雷俊芳是个不知羞涩怎么写的,当即便顶她母亲道,“娘~~阿丕也是一表人才文武双全的好吗,旁人都说我们是郎才女貌,倒是你,干嘛自己贬自家乘龙快婿?”

“快婿,还乘龙?我看他是乘着老鼠打洞来的,这就把我宝贝闺女偷走了,我这心里啊,不是滋味儿!”
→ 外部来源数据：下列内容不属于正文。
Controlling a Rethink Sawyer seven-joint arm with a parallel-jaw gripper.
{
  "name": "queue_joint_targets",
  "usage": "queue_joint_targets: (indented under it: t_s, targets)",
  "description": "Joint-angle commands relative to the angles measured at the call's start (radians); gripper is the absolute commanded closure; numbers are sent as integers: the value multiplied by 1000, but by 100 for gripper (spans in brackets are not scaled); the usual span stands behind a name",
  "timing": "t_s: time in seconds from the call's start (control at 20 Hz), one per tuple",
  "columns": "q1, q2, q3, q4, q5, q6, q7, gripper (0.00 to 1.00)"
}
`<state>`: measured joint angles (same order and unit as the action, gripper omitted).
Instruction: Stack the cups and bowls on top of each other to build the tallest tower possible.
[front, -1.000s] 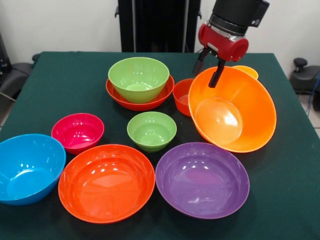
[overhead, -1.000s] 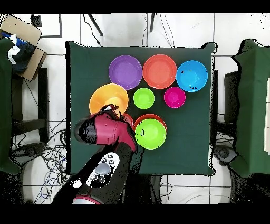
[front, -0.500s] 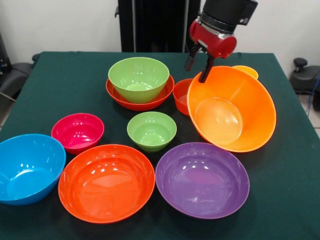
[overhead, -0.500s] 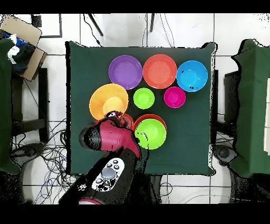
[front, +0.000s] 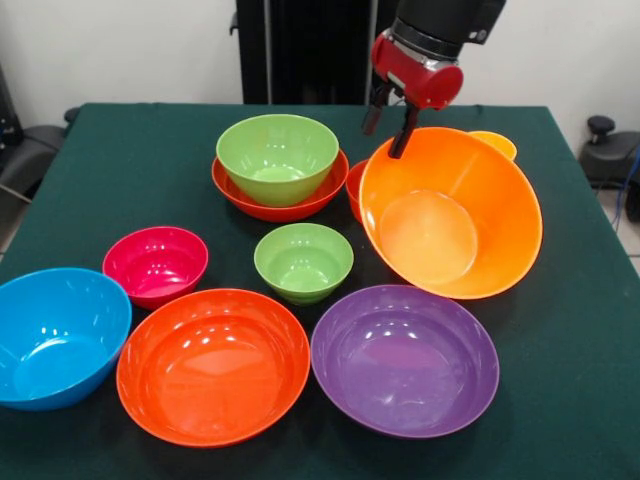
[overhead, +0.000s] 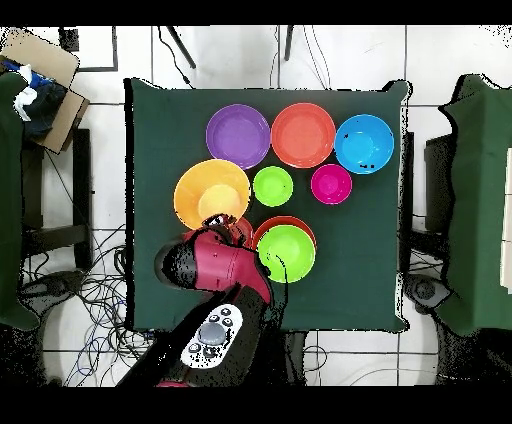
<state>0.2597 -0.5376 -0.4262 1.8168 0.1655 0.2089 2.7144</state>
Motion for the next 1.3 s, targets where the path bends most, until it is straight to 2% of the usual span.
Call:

“之前您不还着急我嫁不出去,想着法儿的给蔷嫔娘娘施压,让她尽快松口办婚事吗?怎么现在又这么诋毁我家阿丕?”

“……你是我亲生的吗!”

雷夫人气个半死。

东秦是流行哭嫁的。

本来她眼泪都挤出来了,被女儿这么一挤兑,哪里还有眼泪。

要不是雷俊芳耳朵上挂的耳环太大,她真想伸手拧住女儿耳朵,好好给她上上课。

雷俊芳吐吐舌,“亲生的也得嫁人,嫁了人就不归你管了,我归阿丕管了。”

雷俊芳是说笑,雷夫人听了,却忽的母爱泛滥,心生悲凉。

两行热泪滚滚落下。

雷俊芳顿时被吓坏,“娘,娘,你怎么了?我就是跟您开玩笑而已,我永远归您管,不止我归您管,阿丕嫁过来以后,哦不,我嫁给阿丕之后,他也归您管。将来我们的孩子,孩子的孩子,都归您管!”